Yellow - any 2 of 3:
. R >1.1 for 3 days
. 7-day incidence of 20 / 100,000 cases
. >15% of ICU beds occupied by COVID patients

Red - any 2 of 3:
. R >1.3 for 3 days
. 7-day incidence of 30 / 100,000 cases
. >25% of ICU beds occupied by COVID patients

itsgettingweird · 13/08/2020 21:33

Boys is the cases per 100k averaged out?

My town is on there as 1.6 ish (so I'm not outing myself Wink)

It had 2 cases over that week with a population of 120k.

So therefore a town with population of 100k where it says 100/100k has had 100 cases in a week in total as opposed to average of 100 cases a day?

boys3 · 13/08/2020 22:30

@itsgettingweird

Boys is the cases per 100k averaged out?

My town is on there as 1.6 ish (so I'm not outing myself Wink)

It had 2 cases over that week with a population of 120k.

So therefore a town with population of 100k where it says 100/100k has had 100 cases in a week in total as opposed to average of 100 cases a day?

@itsgettingweird in that instance:

2 / 120,000 * 100,000 - so 1.67 , rounded to 1.7

The calculation for each in that list uses the number of cases with a specimen date for w/e Sunday 9th - so its a weekly ratio.

The case number itself comes from the last full download file - so the one published yesterday - from the official dashboard site

NeurotrashWarrior · 14/08/2020 07:41

We are up to 5 per 100,000. It was 2 or 3 a couple of weeks ago. It's still only around 15 cases for my LA.

I felt better when it was lower and even 0 for at least a week.

MRex · 14/08/2020 07:48

It's interesting that everyone so far has quite low rates, whereas there are descriptions of people carryimg on as normal in some areas that have restrictions and far more cases.

OP posts:
SellFridges · 14/08/2020 08:01

I think that with local lockdowns being the preferred strategy for handling breakouts they need to look at how some of the larger LA’s are handled.
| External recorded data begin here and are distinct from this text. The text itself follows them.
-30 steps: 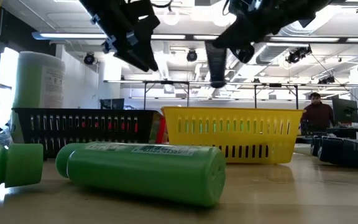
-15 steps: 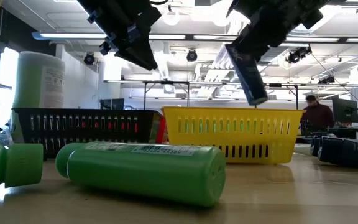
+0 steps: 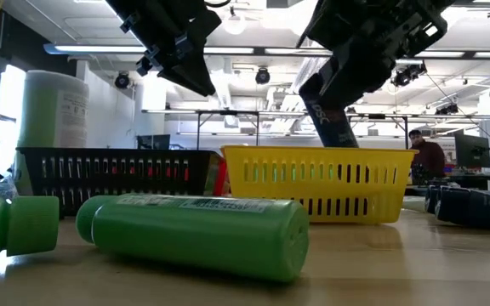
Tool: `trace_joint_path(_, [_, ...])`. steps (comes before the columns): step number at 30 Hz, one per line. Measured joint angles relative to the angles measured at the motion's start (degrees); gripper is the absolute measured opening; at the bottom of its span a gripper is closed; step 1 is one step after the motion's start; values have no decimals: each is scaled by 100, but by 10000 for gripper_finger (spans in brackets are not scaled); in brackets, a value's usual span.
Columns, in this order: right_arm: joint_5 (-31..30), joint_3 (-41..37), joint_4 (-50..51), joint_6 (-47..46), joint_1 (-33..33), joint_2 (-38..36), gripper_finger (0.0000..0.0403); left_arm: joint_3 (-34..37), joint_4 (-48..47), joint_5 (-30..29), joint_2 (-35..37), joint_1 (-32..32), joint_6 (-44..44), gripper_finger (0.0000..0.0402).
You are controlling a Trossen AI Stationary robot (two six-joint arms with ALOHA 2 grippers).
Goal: Pick & Place Travel size toiletries
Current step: Put the dark blue shaving cream into the yellow bin
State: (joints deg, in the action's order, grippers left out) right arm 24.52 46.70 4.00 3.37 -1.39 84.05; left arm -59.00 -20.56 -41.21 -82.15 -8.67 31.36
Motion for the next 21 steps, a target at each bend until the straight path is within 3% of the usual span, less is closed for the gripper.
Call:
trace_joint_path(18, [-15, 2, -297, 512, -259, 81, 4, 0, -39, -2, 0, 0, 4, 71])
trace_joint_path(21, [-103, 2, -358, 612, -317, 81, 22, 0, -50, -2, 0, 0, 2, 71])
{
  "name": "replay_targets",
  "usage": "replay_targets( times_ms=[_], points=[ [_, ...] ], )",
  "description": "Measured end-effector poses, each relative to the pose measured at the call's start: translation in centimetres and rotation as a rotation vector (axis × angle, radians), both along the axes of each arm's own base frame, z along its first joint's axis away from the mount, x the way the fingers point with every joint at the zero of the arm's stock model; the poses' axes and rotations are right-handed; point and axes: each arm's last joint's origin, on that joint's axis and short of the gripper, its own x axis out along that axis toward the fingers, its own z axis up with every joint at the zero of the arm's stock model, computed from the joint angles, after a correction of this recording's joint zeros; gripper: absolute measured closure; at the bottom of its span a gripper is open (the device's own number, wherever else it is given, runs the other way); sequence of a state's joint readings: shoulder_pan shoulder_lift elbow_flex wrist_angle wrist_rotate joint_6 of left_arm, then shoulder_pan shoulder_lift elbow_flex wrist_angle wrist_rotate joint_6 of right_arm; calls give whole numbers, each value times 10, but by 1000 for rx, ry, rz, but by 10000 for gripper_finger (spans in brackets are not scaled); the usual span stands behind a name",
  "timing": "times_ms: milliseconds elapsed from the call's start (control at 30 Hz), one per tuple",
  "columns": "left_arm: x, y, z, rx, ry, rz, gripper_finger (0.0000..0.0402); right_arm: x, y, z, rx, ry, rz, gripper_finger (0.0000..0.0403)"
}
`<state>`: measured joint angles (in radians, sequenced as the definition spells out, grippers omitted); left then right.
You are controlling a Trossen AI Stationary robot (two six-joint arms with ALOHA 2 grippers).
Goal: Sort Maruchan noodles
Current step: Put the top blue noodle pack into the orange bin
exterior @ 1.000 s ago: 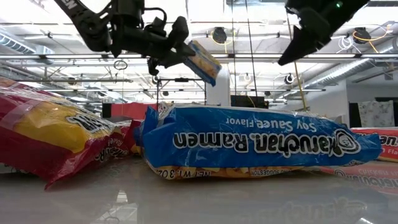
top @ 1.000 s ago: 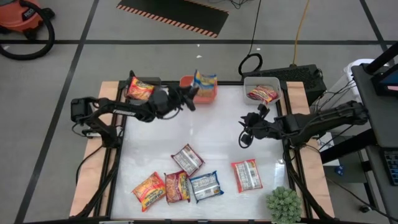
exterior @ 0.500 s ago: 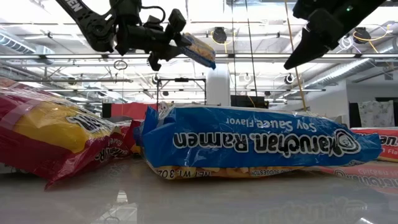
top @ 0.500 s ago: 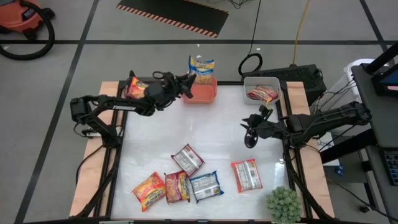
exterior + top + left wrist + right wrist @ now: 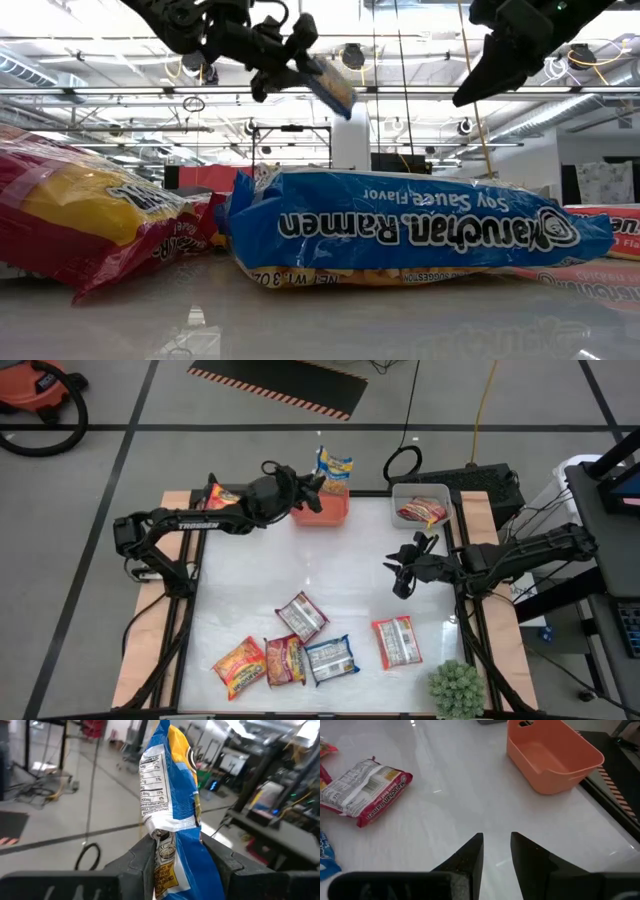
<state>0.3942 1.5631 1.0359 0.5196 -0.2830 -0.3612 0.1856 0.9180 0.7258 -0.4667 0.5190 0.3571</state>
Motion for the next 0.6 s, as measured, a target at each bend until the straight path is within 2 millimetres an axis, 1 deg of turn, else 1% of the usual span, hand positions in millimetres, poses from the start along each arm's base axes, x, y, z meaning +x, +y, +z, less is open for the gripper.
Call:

For example, we are in South Birmingham. A part of an LA of over 1 million people. Very low incidence throughout in our area (which would be large enough to count as its own LA elsewhere in the country). I know you can’t pick and choose but I would hate to have schools closed in our vicinity due to spiralling rates at the other side of the City.